● Work request
Go to the line holding "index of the" in the entries below and write out exactly every line down to and including the line holding "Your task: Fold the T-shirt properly".

###

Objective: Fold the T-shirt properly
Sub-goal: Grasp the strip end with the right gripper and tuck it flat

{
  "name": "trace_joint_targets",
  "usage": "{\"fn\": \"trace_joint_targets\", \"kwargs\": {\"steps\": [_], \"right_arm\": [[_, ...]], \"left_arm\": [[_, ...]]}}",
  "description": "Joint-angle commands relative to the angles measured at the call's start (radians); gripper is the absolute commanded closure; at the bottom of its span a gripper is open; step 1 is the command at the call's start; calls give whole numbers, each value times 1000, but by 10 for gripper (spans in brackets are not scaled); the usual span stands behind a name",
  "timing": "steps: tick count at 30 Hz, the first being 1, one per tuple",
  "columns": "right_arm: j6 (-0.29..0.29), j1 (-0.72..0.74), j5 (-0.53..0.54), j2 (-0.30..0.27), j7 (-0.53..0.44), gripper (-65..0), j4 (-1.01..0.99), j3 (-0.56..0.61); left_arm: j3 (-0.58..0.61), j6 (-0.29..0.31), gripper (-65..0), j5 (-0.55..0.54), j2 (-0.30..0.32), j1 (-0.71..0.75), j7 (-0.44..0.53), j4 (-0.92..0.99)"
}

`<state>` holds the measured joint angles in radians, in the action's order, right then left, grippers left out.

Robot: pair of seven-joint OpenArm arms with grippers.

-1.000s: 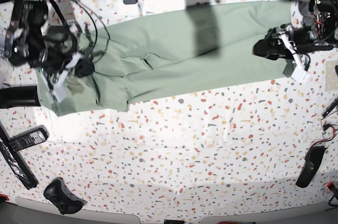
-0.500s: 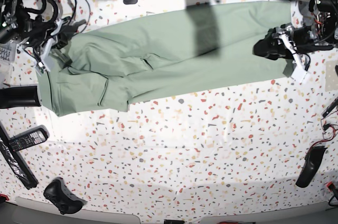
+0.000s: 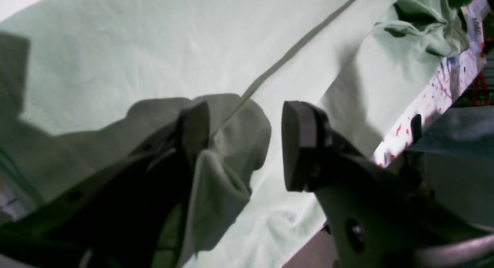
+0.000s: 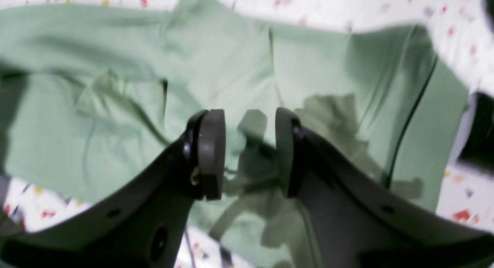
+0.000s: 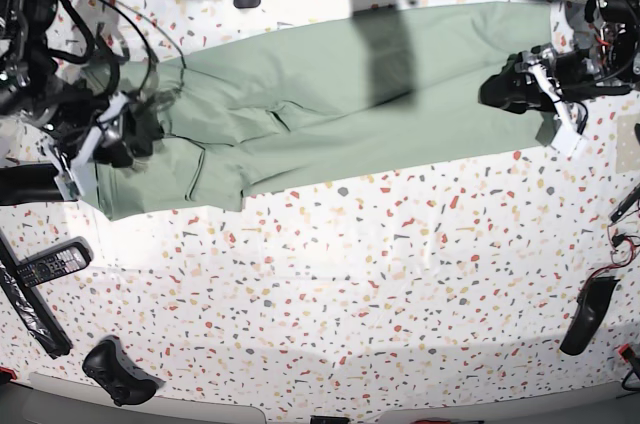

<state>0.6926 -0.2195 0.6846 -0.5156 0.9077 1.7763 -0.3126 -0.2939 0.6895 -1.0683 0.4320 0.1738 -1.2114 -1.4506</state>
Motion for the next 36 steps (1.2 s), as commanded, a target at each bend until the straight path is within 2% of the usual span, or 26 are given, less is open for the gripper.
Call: {"fn": "trace_joint_targets", "kwargs": {"steps": [1, 6, 11, 12, 16, 19, 22, 27, 32, 36], "right_arm": [[6, 19, -13, -4, -21, -215, 18, 14], [6, 46, -198, 26, -40, -215, 18, 199], [-1, 74, -452, 25, -57, -215, 18, 381], [-28, 80, -504, 25, -64, -215, 18, 407], [-71, 84, -652, 25, -114, -214, 18, 488], [-156, 84, -732, 25, -124, -214, 18, 537], [-198, 84, -817, 25, -157, -214, 18, 568], [-241, 84, -870, 25, -206, -214, 18, 576], [-209, 84, -848, 23, -256, -214, 22, 576], [-206, 84, -834, 23, -269, -214, 60, 576]], "left_arm": [[-6, 9, -279, -21, 14, -10, 12, -18], [-6, 9, -279, -21, 14, -10, 12, -18], [-6, 9, -279, -21, 14, -10, 12, -18], [-6, 9, -279, -21, 14, -10, 12, -18], [-6, 9, -279, -21, 14, -10, 12, -18], [-6, 9, -279, -21, 14, -10, 12, -18], [-6, 9, -279, -21, 14, -10, 12, -18], [-6, 9, -279, -21, 14, -10, 12, -18], [-6, 9, -279, -21, 14, -11, 12, -18], [-6, 9, -279, -21, 14, -11, 14, -18]]}}
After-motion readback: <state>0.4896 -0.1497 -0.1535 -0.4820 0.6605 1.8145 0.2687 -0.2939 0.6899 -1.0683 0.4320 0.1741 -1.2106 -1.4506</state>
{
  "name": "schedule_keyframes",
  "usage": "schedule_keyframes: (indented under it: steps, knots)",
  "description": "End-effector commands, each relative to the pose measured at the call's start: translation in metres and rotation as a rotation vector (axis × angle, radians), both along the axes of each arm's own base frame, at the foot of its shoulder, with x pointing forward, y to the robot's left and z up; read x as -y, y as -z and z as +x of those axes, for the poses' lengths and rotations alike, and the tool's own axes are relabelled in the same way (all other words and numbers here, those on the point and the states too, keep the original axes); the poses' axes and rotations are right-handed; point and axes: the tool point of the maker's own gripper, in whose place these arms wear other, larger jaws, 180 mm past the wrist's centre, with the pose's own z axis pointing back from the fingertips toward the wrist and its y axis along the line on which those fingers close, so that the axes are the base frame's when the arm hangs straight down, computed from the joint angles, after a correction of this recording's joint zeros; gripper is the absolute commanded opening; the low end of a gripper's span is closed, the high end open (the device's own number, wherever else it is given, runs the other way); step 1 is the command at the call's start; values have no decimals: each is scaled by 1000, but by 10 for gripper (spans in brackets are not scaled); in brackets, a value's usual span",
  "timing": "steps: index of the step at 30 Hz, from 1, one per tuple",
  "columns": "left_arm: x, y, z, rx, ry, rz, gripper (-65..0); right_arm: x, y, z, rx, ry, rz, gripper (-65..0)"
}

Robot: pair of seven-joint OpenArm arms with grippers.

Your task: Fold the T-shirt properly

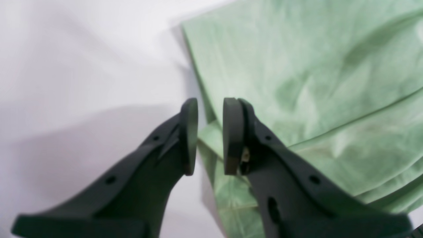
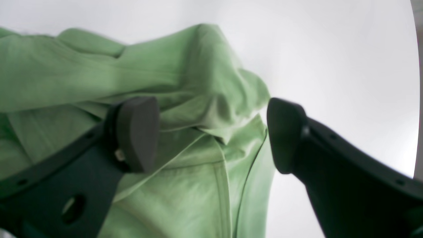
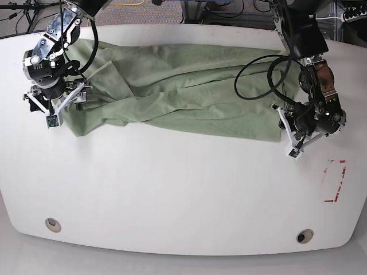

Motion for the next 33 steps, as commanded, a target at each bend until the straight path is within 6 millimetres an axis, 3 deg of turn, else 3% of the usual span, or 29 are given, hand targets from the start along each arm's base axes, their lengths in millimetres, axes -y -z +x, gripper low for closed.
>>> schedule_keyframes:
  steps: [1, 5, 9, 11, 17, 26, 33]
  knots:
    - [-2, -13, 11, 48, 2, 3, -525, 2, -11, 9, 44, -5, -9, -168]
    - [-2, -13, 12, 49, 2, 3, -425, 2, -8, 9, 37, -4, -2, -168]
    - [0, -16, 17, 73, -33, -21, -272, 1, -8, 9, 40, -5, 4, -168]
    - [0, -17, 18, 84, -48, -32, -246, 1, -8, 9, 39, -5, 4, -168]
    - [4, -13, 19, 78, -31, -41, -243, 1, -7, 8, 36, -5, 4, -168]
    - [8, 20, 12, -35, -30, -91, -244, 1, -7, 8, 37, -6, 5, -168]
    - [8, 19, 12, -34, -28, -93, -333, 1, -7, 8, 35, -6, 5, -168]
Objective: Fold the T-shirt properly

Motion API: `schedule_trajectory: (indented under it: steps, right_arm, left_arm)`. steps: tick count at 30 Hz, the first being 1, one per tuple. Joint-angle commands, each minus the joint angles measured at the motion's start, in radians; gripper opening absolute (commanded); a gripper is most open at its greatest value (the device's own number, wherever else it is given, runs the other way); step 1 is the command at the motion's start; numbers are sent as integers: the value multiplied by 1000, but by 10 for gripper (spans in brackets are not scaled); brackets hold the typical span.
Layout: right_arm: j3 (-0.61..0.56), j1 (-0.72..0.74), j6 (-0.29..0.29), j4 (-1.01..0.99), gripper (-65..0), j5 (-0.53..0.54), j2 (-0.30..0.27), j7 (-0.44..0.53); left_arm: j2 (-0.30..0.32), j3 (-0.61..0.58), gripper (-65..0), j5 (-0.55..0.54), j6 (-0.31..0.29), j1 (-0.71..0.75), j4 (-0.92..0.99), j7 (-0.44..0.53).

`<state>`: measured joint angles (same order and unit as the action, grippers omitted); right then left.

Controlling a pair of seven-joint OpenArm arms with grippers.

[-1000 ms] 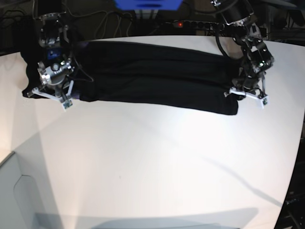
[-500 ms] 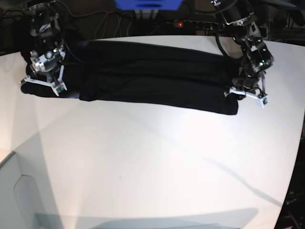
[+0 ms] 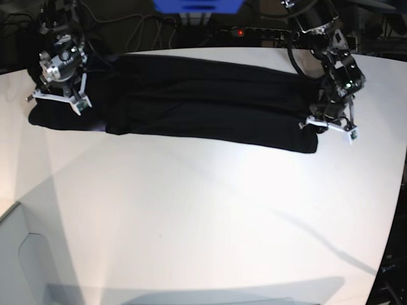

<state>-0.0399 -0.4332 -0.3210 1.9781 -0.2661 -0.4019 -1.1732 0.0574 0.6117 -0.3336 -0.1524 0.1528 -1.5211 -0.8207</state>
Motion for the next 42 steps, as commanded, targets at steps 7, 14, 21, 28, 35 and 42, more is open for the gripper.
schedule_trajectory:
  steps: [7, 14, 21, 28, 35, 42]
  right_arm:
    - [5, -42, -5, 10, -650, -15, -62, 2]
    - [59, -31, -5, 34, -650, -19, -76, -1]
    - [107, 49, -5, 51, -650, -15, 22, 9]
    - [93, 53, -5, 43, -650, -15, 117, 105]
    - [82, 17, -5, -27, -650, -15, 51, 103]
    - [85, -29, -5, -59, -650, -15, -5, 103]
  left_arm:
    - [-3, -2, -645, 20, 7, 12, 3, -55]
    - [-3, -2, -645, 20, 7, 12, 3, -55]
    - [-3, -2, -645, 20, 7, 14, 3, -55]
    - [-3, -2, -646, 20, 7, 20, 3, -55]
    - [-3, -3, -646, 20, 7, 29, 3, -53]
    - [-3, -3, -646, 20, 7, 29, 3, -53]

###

● Answer section
  "timing": "steps: index of the step at 30 Hz, from 1, one per tuple",
  "columns": "left_arm: x, y, z, rx, ry, rz, gripper (-65..0); right_arm: x, y, z, rx, ry, rz, gripper (-65..0)"
}

Robot: pair of seven-joint OpenArm arms with grippers.

Your task: Fold the T-shirt properly

For this exercise, the answer is now complete.